> [Directions for this task] Give the listing again word for word. Leave every image out.

> [Source records]
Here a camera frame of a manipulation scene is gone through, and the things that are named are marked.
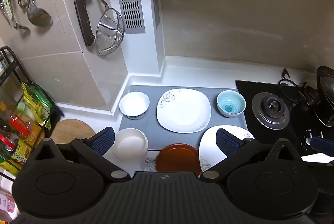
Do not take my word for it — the yellow box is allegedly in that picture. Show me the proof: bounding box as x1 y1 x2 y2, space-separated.
10 139 37 166

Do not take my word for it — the black gas stove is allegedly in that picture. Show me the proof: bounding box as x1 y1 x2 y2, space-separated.
235 80 334 159

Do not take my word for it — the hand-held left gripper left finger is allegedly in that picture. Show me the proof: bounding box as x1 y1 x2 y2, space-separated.
26 127 131 183

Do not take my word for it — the black pan support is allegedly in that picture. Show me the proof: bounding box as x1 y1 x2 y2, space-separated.
277 68 309 102

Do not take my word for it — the brown round plate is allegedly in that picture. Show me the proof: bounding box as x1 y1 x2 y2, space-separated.
156 143 201 173

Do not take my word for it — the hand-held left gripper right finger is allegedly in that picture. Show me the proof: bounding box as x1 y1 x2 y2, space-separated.
200 128 300 181

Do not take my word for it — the white paper sheet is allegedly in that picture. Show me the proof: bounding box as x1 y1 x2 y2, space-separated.
300 153 334 165

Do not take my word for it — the plain white bowl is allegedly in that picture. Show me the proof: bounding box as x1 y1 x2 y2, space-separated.
112 128 149 160

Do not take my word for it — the red packet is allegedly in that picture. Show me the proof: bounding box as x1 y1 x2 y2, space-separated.
9 115 33 137

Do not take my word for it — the yellow green packet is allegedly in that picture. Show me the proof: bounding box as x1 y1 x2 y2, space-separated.
21 83 52 131

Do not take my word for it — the white patterned cloth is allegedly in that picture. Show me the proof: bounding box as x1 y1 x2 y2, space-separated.
103 147 160 173

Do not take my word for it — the grey counter mat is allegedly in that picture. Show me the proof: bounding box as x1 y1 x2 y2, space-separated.
118 85 248 151

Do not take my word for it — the black wire rack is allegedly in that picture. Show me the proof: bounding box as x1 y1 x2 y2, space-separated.
0 46 65 180

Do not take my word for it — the dark handled cleaver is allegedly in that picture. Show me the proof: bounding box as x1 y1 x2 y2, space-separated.
69 0 96 47

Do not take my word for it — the black wok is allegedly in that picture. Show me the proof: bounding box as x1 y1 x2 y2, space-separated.
313 65 334 127

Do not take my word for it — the square white floral plate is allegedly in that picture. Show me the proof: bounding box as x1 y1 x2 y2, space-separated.
157 88 212 133
199 125 255 173

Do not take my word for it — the light blue bowl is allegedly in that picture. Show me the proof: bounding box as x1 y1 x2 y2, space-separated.
216 90 246 118

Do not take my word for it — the round wooden cutting board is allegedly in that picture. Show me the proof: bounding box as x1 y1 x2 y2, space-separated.
49 119 96 146

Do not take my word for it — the red white package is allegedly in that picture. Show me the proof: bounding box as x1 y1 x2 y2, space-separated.
0 191 16 214

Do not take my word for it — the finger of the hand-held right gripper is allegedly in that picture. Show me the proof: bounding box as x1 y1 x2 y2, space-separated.
310 135 334 158

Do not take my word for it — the round stove burner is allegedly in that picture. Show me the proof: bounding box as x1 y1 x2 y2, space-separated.
252 92 291 131

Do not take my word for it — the metal wire strainer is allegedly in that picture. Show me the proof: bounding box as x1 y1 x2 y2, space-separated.
87 0 125 56

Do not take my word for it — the white bowl with blue pattern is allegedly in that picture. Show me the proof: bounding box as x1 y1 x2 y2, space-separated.
119 92 150 120

> [Written response]
Here a camera frame of a manipulation scene is gone through, and the things that are named are marked.
Do not take my word for it — the yellow box is allegedly in that picture. Show me the proof: bounding box as x1 y1 x2 y2, space-separated.
10 139 37 166

Do not take my word for it — the black gas stove is allegedly in that picture. Show me the proof: bounding box as x1 y1 x2 y2, space-separated.
235 80 334 159

Do not take my word for it — the hand-held left gripper left finger is allegedly in that picture. Show me the proof: bounding box as x1 y1 x2 y2, space-separated.
26 127 131 183

Do not take my word for it — the black pan support is allegedly in that picture. Show me the proof: bounding box as x1 y1 x2 y2, space-separated.
277 68 309 102

Do not take my word for it — the brown round plate is allegedly in that picture. Show me the proof: bounding box as x1 y1 x2 y2, space-separated.
156 143 201 173

Do not take my word for it — the hand-held left gripper right finger is allegedly in that picture. Show me the proof: bounding box as x1 y1 x2 y2, space-separated.
200 128 300 181

Do not take my word for it — the white paper sheet is allegedly in that picture. Show me the proof: bounding box as x1 y1 x2 y2, space-separated.
300 153 334 165

Do not take my word for it — the plain white bowl is allegedly in that picture. Show me the proof: bounding box as x1 y1 x2 y2, space-separated.
112 128 149 160

Do not take my word for it — the red packet is allegedly in that picture. Show me the proof: bounding box as x1 y1 x2 y2, space-separated.
9 115 33 137

Do not take my word for it — the yellow green packet is allegedly in that picture. Show me the proof: bounding box as x1 y1 x2 y2, space-separated.
21 83 52 131

Do not take my word for it — the white patterned cloth is allegedly in that picture. Show me the proof: bounding box as x1 y1 x2 y2, space-separated.
103 147 160 173

Do not take my word for it — the grey counter mat is allegedly in that picture. Show me the proof: bounding box as x1 y1 x2 y2, space-separated.
118 85 248 151

Do not take my word for it — the black wire rack is allegedly in that picture. Show me the proof: bounding box as x1 y1 x2 y2, space-separated.
0 46 65 180

Do not take my word for it — the dark handled cleaver is allegedly in that picture. Show me the proof: bounding box as x1 y1 x2 y2, space-separated.
69 0 96 47

Do not take my word for it — the black wok is allegedly in that picture. Show me the proof: bounding box as x1 y1 x2 y2, space-separated.
313 65 334 127

Do not take my word for it — the square white floral plate is allegedly in that picture. Show me the proof: bounding box as x1 y1 x2 y2, space-separated.
157 88 212 133
199 125 255 173

Do not take my word for it — the light blue bowl is allegedly in that picture. Show me the proof: bounding box as x1 y1 x2 y2, space-separated.
216 90 246 118

Do not take my word for it — the round wooden cutting board is allegedly in that picture. Show me the proof: bounding box as x1 y1 x2 y2, space-separated.
49 119 96 146

Do not take my word for it — the red white package is allegedly in that picture. Show me the proof: bounding box as x1 y1 x2 y2, space-separated.
0 191 16 214

Do not take my word for it — the finger of the hand-held right gripper is allegedly in that picture. Show me the proof: bounding box as x1 y1 x2 y2, space-separated.
310 135 334 158

Do not take my word for it — the round stove burner is allegedly in that picture. Show me the proof: bounding box as x1 y1 x2 y2, space-separated.
252 92 291 131

Do not take my word for it — the metal wire strainer is allegedly in that picture. Show me the proof: bounding box as x1 y1 x2 y2, space-separated.
87 0 125 56

Do not take my word for it — the white bowl with blue pattern is allegedly in that picture. Show me the proof: bounding box as x1 y1 x2 y2, space-separated.
119 92 150 120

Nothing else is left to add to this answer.